The Nigerian government is to license meter service providers as part of the measures to end estimated billing of electricity consumers in the country by 2020
- Anayo Ezugwu
AS a measure to end estimated billing of electricity customers in the country, the Nigerian government is set to licence Meter Services Providers, MSP. This is part of the business model by the federal government to bring estimated billing to an end in the next three years.
The Nigerian Electricity Regulatory Commission, NERC, will licence the MPS, who would, on a competitive basis, provide for the financing, procurement, installation, maintenance and replacement of electronic prepaid meters for end-users of electricity. The information is contained in a consultative paper for a regulation to end estimated billings of end-user electricity customers in the Nigerian Electricity Supply Industry, NESI, published by NERC.
The policy paper has the backing of Babatunde Fashola, minister of power, works and housing. According to NERC, the power distribution licensee is expected to enter into a Meter Service Agreement, MSA, with selected MSPs for the deployment of a specified number of meters within the tenure of the agreement in exchange for a monthly lease fee covering a period ranging from 10 to 15 years, thus enabling a full cost recovery over the technical useful life of the asset plus a provision for a regulated return on the investment.
Under this model, the distribution licensee is the lessee and the terms and conditions of the lease shall be mutually agreed between the parties.
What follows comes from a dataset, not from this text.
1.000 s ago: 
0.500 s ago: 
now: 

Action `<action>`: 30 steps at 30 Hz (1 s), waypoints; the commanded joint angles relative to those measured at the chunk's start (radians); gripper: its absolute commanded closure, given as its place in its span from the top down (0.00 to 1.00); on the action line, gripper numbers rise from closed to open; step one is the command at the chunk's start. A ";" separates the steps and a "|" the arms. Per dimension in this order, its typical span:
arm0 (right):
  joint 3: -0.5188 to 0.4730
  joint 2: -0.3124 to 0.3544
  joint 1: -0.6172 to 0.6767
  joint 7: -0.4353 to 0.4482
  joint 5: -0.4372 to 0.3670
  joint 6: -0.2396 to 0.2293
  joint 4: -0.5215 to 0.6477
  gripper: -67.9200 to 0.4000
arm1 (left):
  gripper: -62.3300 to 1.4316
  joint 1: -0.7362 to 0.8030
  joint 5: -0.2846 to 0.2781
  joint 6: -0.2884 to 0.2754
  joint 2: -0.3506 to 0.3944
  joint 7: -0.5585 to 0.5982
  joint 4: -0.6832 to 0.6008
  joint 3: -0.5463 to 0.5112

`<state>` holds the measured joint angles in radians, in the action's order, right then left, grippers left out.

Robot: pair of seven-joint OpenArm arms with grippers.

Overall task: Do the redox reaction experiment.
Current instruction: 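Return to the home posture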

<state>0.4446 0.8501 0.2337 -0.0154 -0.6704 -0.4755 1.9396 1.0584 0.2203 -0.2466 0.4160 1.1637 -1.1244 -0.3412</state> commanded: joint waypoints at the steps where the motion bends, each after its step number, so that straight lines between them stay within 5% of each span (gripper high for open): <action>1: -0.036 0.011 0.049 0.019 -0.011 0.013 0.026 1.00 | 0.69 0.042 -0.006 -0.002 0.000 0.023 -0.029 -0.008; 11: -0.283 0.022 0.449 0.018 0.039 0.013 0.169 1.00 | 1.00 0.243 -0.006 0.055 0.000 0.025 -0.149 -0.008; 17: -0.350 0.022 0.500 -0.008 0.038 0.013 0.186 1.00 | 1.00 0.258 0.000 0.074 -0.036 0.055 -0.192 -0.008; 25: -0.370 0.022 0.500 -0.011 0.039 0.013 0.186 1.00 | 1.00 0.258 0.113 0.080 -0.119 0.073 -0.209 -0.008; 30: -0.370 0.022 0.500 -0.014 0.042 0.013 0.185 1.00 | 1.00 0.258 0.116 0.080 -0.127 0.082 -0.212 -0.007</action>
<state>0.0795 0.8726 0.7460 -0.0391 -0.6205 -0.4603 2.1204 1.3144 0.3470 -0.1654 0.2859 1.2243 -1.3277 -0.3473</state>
The commission stated that the meter services agreement shall incorporate service level obligation expected of the licensee during the tenure of the agreement, particularly in the area of installation, maintenance and replacement.
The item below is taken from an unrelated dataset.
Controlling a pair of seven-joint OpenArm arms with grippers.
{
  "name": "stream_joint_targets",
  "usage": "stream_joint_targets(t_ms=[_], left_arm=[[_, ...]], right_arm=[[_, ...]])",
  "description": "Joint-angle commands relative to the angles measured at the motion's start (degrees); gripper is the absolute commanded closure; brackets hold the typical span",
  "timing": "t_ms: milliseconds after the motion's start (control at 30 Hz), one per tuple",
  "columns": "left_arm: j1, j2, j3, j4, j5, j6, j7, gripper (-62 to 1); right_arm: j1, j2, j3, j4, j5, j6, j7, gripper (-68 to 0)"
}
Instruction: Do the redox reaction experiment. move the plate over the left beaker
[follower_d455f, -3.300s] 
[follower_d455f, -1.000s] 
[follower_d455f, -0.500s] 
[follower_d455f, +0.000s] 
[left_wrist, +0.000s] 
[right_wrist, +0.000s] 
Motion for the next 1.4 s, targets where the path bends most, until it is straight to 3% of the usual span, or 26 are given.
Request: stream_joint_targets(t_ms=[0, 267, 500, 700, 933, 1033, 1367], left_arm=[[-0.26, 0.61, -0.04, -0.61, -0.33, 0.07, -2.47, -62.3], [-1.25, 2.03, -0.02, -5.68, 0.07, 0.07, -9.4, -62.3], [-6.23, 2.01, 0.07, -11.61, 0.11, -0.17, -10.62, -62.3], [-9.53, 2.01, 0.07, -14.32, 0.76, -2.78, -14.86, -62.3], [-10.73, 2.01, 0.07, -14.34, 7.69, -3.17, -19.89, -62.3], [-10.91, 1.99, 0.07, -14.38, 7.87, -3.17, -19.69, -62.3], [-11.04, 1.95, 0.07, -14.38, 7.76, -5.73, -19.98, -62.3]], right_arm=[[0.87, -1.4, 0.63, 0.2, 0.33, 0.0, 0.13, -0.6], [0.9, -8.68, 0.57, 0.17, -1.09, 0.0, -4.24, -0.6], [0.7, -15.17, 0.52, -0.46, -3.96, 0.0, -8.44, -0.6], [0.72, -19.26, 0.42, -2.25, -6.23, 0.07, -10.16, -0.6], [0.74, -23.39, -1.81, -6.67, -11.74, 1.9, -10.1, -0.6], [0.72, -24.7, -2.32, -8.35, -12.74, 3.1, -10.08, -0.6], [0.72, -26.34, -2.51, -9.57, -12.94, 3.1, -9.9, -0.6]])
The commission has noted the critical role of metering in minimizing customer apathy and in particular ensuring the long-term financial sustainability of the NESI. The commission is therefore committed to rapidly bringing to an end the widespread practice of estimated billing for electricity consumption by ensuring the full metering of all electricity customers in Nigeria.
In this context, the commission has appraised the impact of the current challenges affecting the rollout of meters in the industry as well as other viable options in practice in other jurisdictions and hereby propose the following initiatives as a means of fast tracking the metering of all electricity customers in NESI by 2020. The commission has resolved to assiduously work towards bringing to an end the widespread practice of estimated billing through the provision of appropriate meters to all consumers.
It noted that upon the take-off of the proposed initiatives, all distribution licensees should be committed to an ambitious metering target as one of the cardinal requirements for restoring the financial viability of the NESI.
The NERC had earlier this month disclosed that only 201,756 meters were funded by the electricity distribution companies, Discos, since the power firms were privatised. A consultation paper for the regulation to end estimated billing in NESI by NERC showed that only the stated figure was financed by the 11 electricity distribution licensees since takeover on November 1, 2013.
According to the document, under the existing MYTO-2015 Distribution Tariff Orders issued by the NERC and the provisions of Performance Agreements signed with BPE, discos are allowed a prescribed level of Capital Expenditure, CAPEX, to cater for customer metering, network rehabilitation, improvement and expansion of the network to areas currently not served. “However, actual performance has been far below the set targets with only 201,756 meters financed by the 11 electricity distribution licensees since takeover on 1st November 2013.”
As at July 31, the number of metered customers stood at about 3,451,611 representing about 46 percent of the total customer population of 7,476,856 on the billing platform of the distribution licensees.